There is a war being waged against a major symbol of Christianity — the cross.

In 1925, a large cross was erected in Bladensburg, Maryland to honor fallen soldiers of World War I. But now that cross is being challenged by a lawsuit from the American Humanist Association. They lost their 2014 lawsuit against it, but they are appealing the case.

Last week, there was a bipartisan effort among members of Congress to save the Bladensburg cross. They filed a friend of the court brief to support this memorial.

First Liberty Institute is instrumental in the fight to save the cross from being demolished. They have been leading the charge in fighting these kinds of cases.

Their founder and president is Kelly Shackelford, who said, “In a time when America is divided over many issues, there is one thing members of the House and Senate, both Democratic and Republican, have agreed on, along with 90 percent of the American public — our veterans memorials should be protected. We must always strive to honor the selfless sacrifice of our fallen heroes.”

Jeremy Dys is an attorney with First Liberty, and I spoke with him about the case on my radio show recently.

Jeremy told me, “There seems to be a general allergy to religion any time any religious symbol appears in public.” He noted this applies to Christian symbols in particular and stars of David.

Dys said, “What we’re attempting to do in all these cases is to allow these veterans who erect these monuments to honor their comrades who have fallen in arms.”
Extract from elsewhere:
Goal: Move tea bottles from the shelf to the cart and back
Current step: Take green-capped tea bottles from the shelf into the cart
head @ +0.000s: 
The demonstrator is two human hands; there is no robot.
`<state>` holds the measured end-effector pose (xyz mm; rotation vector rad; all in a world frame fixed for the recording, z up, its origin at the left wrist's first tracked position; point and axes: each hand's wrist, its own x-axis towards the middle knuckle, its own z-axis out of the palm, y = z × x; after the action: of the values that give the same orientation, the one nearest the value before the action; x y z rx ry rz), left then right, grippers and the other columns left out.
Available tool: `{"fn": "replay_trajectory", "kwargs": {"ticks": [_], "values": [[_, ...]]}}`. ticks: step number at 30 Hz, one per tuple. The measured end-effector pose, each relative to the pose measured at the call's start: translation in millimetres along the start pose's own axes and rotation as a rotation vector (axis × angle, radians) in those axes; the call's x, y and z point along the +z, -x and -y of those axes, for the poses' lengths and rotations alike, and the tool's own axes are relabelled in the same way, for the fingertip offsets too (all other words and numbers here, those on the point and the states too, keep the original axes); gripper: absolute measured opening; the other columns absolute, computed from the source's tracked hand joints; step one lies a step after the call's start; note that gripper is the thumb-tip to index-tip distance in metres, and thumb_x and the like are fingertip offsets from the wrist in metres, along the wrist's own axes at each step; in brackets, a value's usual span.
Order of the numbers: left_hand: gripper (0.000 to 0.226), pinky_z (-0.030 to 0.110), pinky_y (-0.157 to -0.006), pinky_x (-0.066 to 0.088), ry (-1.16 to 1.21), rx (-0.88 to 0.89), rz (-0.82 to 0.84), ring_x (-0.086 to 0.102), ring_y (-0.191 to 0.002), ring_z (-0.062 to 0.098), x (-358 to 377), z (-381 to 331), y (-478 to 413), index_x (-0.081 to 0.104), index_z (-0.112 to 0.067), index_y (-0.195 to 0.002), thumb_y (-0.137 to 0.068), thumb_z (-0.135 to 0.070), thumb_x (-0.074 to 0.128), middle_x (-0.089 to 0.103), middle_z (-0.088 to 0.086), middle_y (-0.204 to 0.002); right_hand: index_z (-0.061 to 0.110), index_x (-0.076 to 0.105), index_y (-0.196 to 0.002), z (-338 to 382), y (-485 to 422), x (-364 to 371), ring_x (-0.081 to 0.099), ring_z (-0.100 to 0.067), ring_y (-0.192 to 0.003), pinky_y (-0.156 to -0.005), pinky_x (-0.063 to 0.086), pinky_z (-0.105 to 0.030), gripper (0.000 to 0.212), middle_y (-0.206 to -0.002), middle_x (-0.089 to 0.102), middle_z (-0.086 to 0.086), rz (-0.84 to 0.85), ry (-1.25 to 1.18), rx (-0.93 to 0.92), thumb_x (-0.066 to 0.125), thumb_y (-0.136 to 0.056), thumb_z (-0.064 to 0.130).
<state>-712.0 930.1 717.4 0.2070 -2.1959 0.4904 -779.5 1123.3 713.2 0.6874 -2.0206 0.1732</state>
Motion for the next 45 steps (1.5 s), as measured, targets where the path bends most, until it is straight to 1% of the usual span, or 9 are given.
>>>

He noted, “In the case of the Bladensburg Veterans Memorial outside of Washington, D.C., that was actually even erected by the mothers of these fallen soldiers from World War I.”

Dys added, “When you have these moms who scraped together dimes and nickels in order to be able to erect this memorial, and you still have children and grandchildren and probably great-grandchildren now that gather around that memorial on Armistice Day, it’s remarkable that someone would have the gall to try to knock down what one mother called ‘the tombstone of her son that she could actually visit,’ instead of the one that’s listed in Flanders Field.”

The American Humanist Association sued to have this cross removed because they believe it violates the separation of church and state, because the cross supposedly establishes religion.

The Constitution does not mention the “separation of church and state.” Instead, the First Amendment begins, “Congress shall make no law respecting an establishment of religion or prohibiting the free exercise thereof. . . ”

Historically, it was understood in America that “establishing religion” was the creation of a national church, such as the Church of England, which was “by law established.” When we became a free country, this was no longer to be the case — that we would have a state church at the national level “by law established.”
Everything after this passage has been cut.